A vereadora Liliane Gabriele dos Santos, a Gabi do Postinho (PSD) assumiu a presidência da Câmara de Aparecida. Ela passa a comandar os trabalhos do Legislativo em um momento marcado por temas polêmicos como a criação da Taxa de Turismo Sustentável, proposta pelo prefeito José Luiz Rodrigues, o Zé Louquinho (PL).
A nova mesa diretora é formada ainda pela vice-presidente Thais de Castro Chad (Podemos), pelo primeiro secretário André Monteiro (PL) e o segundo secretário Luis Fernando de Castro Rocha, o Gu Castro (Republicanos).
O primeiro grande desafio de Gabi na presidência é a tramitação do projeto da taxa, que tem votação cobrada pelo Executivo. A iniciativa tem gerado debate entre vereadores, comerciantes e moradores, com questionamentos sobre os impactos econômicos e pela forma como os recursos seriam utilizados em caso de aprovação.
A nova presidente afirmou que a Câmara não pretende barrar discussões consideradas importantes para a cidade, mas reforçou a necessidade de diálogo com a população. “Projetos desse tamanho precisam ser discutidos com calma e com a sociedade. A Câmara tem o papel de ouvir a população antes de tomar qualquer decisão”.

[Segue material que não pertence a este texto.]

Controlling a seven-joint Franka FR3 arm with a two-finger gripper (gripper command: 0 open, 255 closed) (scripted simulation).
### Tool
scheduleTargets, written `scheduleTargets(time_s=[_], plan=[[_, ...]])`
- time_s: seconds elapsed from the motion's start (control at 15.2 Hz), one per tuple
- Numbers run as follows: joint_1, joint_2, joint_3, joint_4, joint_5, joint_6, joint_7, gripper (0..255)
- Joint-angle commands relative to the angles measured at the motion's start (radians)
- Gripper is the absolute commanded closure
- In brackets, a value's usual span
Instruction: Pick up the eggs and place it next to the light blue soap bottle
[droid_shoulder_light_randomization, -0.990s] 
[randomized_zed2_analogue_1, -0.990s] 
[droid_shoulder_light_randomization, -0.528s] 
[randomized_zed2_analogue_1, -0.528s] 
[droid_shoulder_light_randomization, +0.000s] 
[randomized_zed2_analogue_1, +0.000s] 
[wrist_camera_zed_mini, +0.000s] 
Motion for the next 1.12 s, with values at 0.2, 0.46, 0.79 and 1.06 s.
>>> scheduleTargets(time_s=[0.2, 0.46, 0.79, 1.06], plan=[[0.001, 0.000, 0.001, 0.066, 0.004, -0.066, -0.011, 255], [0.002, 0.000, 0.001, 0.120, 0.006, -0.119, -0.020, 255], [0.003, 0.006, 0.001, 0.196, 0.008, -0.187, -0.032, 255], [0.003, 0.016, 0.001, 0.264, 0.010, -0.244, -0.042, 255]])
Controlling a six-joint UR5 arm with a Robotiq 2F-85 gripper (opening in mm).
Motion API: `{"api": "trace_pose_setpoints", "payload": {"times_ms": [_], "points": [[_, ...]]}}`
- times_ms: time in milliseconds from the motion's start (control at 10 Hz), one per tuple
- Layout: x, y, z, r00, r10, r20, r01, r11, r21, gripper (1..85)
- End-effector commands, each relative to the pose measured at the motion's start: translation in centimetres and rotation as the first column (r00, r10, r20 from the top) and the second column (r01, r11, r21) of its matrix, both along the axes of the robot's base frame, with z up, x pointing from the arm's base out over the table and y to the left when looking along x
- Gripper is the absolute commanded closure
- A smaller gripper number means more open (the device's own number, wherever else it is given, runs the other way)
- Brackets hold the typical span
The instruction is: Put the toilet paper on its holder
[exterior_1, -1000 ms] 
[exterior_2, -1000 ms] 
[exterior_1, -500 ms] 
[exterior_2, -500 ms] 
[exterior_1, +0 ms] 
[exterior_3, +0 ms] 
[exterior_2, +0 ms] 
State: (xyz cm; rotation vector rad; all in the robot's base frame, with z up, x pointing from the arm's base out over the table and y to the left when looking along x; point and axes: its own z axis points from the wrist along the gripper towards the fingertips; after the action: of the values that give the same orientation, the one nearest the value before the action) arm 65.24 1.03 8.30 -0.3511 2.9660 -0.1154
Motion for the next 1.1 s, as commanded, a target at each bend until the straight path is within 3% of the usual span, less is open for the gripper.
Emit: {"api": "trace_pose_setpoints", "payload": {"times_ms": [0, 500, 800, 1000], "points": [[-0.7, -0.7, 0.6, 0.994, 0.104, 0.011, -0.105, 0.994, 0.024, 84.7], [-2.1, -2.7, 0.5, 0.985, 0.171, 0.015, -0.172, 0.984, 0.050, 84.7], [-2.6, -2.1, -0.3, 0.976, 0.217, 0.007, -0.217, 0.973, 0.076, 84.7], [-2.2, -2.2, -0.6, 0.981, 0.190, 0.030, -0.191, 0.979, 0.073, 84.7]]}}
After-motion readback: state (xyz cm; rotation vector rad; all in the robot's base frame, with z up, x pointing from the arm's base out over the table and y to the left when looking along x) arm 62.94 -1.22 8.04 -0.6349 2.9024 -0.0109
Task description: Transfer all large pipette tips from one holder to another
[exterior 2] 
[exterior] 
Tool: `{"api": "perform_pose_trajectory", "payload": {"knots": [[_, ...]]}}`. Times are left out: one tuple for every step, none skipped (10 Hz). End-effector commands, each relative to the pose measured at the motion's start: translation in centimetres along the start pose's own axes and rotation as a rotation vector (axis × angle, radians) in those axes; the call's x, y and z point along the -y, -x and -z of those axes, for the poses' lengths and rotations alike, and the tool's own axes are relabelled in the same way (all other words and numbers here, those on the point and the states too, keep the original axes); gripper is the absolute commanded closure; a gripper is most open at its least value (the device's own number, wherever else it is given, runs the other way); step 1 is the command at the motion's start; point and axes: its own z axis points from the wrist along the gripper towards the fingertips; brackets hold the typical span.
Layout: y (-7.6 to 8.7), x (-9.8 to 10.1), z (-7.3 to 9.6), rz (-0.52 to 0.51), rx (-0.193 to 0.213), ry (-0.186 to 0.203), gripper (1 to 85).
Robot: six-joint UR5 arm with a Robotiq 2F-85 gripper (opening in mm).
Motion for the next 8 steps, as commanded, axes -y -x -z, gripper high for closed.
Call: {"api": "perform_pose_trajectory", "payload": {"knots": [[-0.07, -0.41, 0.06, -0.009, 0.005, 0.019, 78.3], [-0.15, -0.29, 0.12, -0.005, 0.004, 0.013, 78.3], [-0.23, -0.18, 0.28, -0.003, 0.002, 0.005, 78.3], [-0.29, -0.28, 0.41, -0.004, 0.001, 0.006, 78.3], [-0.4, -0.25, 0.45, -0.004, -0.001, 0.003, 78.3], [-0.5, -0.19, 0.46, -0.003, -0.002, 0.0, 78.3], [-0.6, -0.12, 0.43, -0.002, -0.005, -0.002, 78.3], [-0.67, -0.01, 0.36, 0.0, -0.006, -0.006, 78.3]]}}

Enquanto isso, Zé Louquinho tem intensificado a cobrança por agilidade na análise do projeto. Nas redes sociais, ele voltou a defender a taxa como essencial para viabilizar investimentos em infraestrutura e melhorar o acolhimento dos romeiros, principalmente diante dos recorrentes problemas no atendimento ao turista e de congestionamento nos acessos à cidade.
Segundo a Prefeitura, a arrecadação permitiria a criação de bolsões de estacionamento, melhorias viárias e a construção de uma marginal paralela à rodovia Presidente Dutra. A expectativa do Executivo é arrecadar cerca de R$ 100 milhões por ano com a cobrança, com valores diferenciados conforme o tipo de veículo.
Mesmo diante da pressão, Gabi do Postinho ressaltou que o projeto seguirá o rito normal, passando pelas comissões permanentes. “Não vamos atropelar etapas. A proposta vai ser analisada tecnicamente e debatida com responsabilidade”.
A presidente também lembrou que a Casa está em período de recesso e que não há previsão de votação ainda neste ano. Para ela, acelerar o processo sem amplo debate poderia comprometer a legitimidade da decisão. “A pressa não pode se sobrepor ao interesse público”, completou Gabi, que ao assumir o comando do Legislativo, afirmou que pretende fortalecer o papel do parlamento como espaço de debate e fiscalização.